Business leaders across the UK have warned the government about their members facing difficulties at the national ports post Brexit deal got implemented. If this situation continues as is, industry could face significant financial losses, warned the business leaders.
(Image Source: © Kalkine Group 2021)
On Thursday, these leaders held a meeting with Cabinet Office minister Michael Gove. After it concluded, the Confederation of British Industries, Make UK, the British Chamber of Commerce, Institute of Directors, and the Federation of Small Businesses issued a joint letter to the government highlighting the urgency to solve the issue.
The letter highlighted that exporters were increasingly facing hold ups at the UK ports. Moreover, many lorries were forced to make empty return journeys due to problems in getting customs certificates.
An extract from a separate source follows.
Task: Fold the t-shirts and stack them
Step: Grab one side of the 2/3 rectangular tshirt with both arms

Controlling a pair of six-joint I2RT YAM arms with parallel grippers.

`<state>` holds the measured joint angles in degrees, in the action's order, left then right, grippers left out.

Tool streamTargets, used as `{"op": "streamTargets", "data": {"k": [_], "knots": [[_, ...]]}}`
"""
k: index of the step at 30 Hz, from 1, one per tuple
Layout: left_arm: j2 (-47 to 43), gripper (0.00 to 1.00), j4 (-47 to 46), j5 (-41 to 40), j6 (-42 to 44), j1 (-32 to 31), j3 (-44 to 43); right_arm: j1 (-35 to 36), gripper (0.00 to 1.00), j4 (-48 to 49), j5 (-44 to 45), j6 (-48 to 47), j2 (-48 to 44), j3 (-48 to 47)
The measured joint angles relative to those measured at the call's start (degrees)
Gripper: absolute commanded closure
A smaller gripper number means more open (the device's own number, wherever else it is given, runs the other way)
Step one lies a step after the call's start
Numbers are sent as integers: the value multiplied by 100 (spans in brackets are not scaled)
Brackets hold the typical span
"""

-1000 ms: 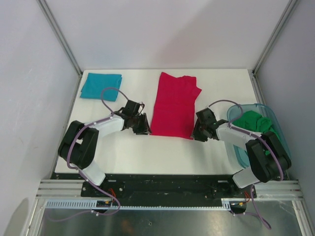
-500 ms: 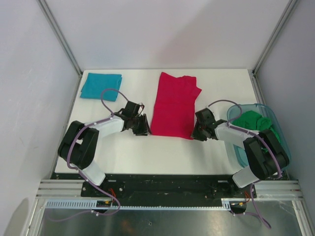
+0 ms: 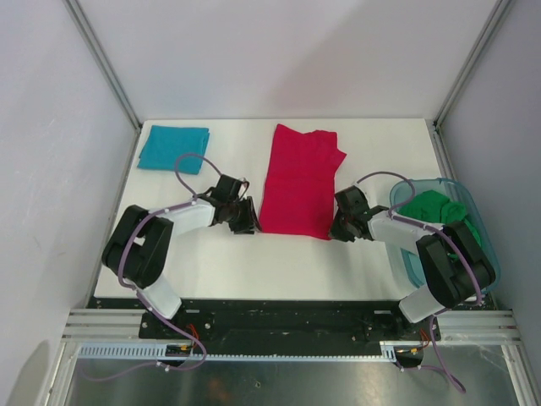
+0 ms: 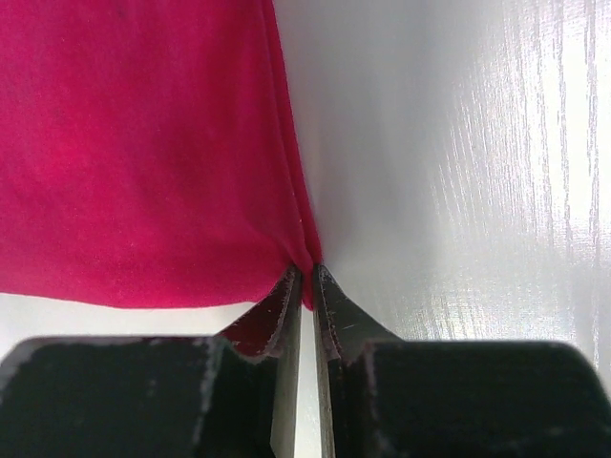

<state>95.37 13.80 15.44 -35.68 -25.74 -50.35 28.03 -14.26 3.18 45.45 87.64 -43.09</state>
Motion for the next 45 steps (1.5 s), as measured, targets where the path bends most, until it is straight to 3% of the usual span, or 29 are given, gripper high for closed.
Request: {"op": "streamTargets", "data": {"k": [12,15,19,27,32,45], "knots": [[181,71,-219,-31,-144,-149,-2,4,92,61,-20,-2,46,-15],[201,77,-258,-68,-168,-173,-2,2,93,96,-46,-2,68,-26],[232,96,-295,-142,-188,-205,-4,2,99,127,-57,-7,83,-28],[162,100,-356,-251,-201,-326,52,39,100,105,-24,-33,55,-28],[-422,100,-476,-378,-387,-590,723,372,100,-210,162,39,-376,225],[-2605,100,-146,-619,-1244,-1563,2166,1665,100,-1644,695,1056,-2721,1064]]}}
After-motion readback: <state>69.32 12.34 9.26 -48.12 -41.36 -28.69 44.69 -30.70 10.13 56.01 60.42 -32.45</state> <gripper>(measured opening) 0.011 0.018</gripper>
The business leaders informed that they had to issue the letter after Gore tried to play down upon the issue. Earlier, PM Boris Johnson had said that the business disruptions triggered by the new trade regime with the EU were merely teething problems. However, the businesses wanted the government to soften the blow as much as possible.
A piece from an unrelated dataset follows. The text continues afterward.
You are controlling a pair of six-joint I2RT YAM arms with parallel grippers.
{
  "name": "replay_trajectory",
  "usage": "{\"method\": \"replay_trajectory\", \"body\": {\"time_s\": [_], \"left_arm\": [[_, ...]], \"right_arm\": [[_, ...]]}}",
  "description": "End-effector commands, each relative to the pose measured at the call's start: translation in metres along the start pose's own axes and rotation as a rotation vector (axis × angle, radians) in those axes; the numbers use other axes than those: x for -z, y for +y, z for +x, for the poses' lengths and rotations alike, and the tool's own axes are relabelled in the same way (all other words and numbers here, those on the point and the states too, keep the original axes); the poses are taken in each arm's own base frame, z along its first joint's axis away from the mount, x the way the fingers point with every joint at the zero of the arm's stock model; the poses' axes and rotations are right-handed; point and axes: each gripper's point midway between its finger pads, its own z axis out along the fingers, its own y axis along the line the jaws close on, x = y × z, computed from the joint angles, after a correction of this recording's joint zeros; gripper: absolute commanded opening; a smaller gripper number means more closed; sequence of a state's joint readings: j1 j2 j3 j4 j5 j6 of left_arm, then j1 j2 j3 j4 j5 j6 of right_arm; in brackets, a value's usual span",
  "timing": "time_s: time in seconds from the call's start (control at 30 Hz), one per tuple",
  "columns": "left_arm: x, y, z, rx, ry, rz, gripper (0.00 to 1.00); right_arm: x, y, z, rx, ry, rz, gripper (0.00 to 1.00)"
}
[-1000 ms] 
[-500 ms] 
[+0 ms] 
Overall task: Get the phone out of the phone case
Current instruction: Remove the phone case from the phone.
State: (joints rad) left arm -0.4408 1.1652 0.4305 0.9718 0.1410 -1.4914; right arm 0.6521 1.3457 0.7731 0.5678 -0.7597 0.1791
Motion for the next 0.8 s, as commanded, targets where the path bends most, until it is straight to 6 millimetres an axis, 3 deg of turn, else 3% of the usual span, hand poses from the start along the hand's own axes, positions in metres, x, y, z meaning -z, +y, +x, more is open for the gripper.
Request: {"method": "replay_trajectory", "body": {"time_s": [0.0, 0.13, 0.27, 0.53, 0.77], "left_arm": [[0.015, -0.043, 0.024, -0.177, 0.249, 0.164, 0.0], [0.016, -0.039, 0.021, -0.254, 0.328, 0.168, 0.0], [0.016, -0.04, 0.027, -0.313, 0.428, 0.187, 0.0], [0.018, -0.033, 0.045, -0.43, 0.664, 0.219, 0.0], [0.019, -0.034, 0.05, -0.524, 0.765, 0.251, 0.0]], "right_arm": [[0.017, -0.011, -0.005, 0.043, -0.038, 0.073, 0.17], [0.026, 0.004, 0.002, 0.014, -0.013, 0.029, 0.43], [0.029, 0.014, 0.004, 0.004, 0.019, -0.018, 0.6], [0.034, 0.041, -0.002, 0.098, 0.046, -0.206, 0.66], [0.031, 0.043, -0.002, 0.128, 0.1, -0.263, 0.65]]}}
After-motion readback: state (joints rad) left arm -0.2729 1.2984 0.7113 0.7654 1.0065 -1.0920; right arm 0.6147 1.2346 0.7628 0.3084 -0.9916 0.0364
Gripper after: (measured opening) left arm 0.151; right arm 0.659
There was a lack of coherent advice from government departments regarding the new EU trade rules post the Brexit deal, the leaders highlighted.
Pacifying the troubled leaders, Gove added that he was aware that some companies were particularly facing challenges with certain aspects of new trade rules with the EU. The government will try its best to help them adjust as fast as possible.
Issues on the table
Apart from facing problems in adapting to new customs procedures, the British businesses are struggling to transport goods via the Dover-Calais route. Additionally, they faced a lack of proper advice from both the government and the specialist professionals regarding the border related rules.
Businesses have cautioned the government that these issues needed to be attended right away as the grace period for making the necessary adjustments expires in the next two months. Moreover, the cross-border traffic is usually lower in January and is likely to grow in the next few months. So, if the issues are not fixed it can spread the chaos in the future.
According to the latest data from Prefecture Hauts-de-France et du Nord, 65 per cent of the lorries moving daily from the Port of Dover and Eurotunnel to the Northern France travelled empty, for the week ending January 24.
Additionally, the heavy goods traffic on either side of the English Channel was only 70 per cent of the normal flow for the same period. Delays for lorry drivers at the French border were also observed, mainly due to incomplete export health certificates.